- _EXERCISE DIRECTIONS_
Take from the material every line that contains the word "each".

- _DATA SEGMENT_
[Start of Attachment]

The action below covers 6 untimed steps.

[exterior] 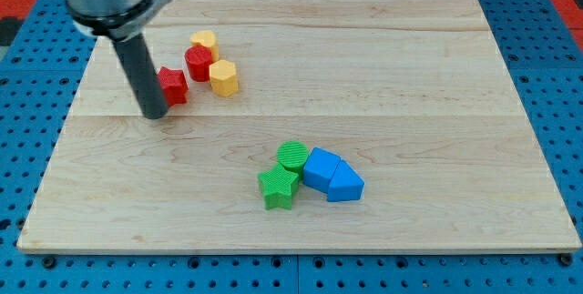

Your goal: Push the red star into the red circle

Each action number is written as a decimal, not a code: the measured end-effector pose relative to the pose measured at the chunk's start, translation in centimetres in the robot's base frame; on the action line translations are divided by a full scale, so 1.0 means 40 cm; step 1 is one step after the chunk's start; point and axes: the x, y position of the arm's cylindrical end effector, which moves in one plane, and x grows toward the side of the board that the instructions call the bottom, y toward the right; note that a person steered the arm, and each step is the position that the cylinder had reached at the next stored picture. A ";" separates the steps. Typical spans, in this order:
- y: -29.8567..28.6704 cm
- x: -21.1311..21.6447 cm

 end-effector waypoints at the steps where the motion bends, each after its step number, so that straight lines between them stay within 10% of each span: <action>1: -0.093 -0.028; 3: 0.253 -0.056; 6: 0.349 -0.208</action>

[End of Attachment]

- _OUTPUT OF THE EXERCISE_
Each action number is written as a decimal, not a code: the measured end-effector pose relative to the pose measured at the chunk's start, translation in centimetres in the robot's base frame; on the action line translations are divided by a full scale, so 1.0 means 40 cm; step 1 is one step after the chunk's start; point and axes: the x, y position of the arm's cylindrical end effector, which moves in one plane, and x grows toward the side of the board that the instructions call the bottom, y toward the right; note that a person steered the arm, and each step is the position that the cylinder had reached at the next stored picture. A ";" separates the steps. Typical spans, in this order:
 end-effector waypoints at the steps where the motion bends, each after its step number, so that straight lines between them stay within 10% of each span: <action>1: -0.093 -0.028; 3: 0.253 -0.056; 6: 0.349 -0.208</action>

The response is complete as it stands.